Menka Shivdasani started with her first book, Nirvana at Ten Rupees , in 1990. Then she went into a long silence that lasted till 2001 when Stet was published. The book starts with the “Atheist’s Confessions”, who believed in rose petals when thirteen, “ and ate Prasad only after bath ” but “ At fourteen my purse was slashed/in the temple crowds/the gods no longer smiled/when I prayed./They couldn’t. They were idols of stone .”

Fifteen, and the Beatles became my gods. I grew heady on chanel 25, ate fish fingers between sips of gin .”

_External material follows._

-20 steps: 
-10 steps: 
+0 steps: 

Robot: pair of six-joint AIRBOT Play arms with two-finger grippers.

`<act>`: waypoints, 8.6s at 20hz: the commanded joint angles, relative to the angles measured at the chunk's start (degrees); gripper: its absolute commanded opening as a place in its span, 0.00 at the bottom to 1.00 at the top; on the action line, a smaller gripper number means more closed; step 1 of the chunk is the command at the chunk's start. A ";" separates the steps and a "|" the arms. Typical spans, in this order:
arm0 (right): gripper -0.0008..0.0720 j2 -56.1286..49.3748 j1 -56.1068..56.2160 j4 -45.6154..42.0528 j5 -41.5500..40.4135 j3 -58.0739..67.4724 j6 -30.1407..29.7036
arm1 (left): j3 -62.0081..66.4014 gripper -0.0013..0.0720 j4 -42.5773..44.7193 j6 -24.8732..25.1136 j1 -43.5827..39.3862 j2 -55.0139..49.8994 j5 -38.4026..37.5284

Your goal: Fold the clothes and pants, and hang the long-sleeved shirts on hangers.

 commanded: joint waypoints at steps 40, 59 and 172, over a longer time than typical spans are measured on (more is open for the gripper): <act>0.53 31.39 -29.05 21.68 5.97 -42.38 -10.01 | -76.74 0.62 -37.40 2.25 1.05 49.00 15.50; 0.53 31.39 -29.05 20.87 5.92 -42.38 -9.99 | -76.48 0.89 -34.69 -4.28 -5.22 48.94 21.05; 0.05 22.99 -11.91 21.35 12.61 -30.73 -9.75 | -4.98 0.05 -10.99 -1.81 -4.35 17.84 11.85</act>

In another poem she says, “I am looking for god.” But she doesn’t like the stone one (too hard), wooden ones (they catch fire), metal ones (they get rusted). She ends the poem by saying “ God died of indigestion ” because of the raw rice devotees gave him.

Safe House , her last book, has come out this year, a slim volume brought out by Poetrywala Publishers. Instead of straight attacks against violence on women and such matters, whimsy and imagination take over. A poem starts with “ let’s build a waterfall ”. In “Bird Poem” she finds the key doesn’t fit the padlock, turns into air and squeezes through the keyhole., leaving her other selves outside, “ the nomad with her fraying suitcase ”, and the “ Devil woman/with her lacerated/tail .” She finds some rusty wings, makes friends with the birds, and is happy leaving the jostling women behind.

Poetry and the culinary arts come to her naturally. “ It’s time to break the kitchen/take your fires elsewhere,/watch time and space curl up/and waft out through the windows .”

Indu Mallah, poet and literary critic from Ootacamand, has just published her first volume, B(r)oken Moon . Her book is a “mosaic of emotional seasons.” As she says in a poem, “ Intellectuals, help yourself to intelligence/Give me intuition instead .” She finds Zen a “ Raga of echoes and silences ” — how beautifully put. Nuanced emotion is her forte, not the political poems like “Ruthless in Gaza” or 26/11, which are just straight (angry) statements that may not interest the real poetry lover.

I have said elsewhere, the world to her is a living organism: “ If a butterfly flutters its wings in Brazil/ An earthquake occurs in Ethiopia .” Like some women writers she has a poem on her mother tongue: “ I do not write in my mother tongue/I only feel in it/I only dream in it ...”

Keki N. Daruwalla is a poet and short story writer.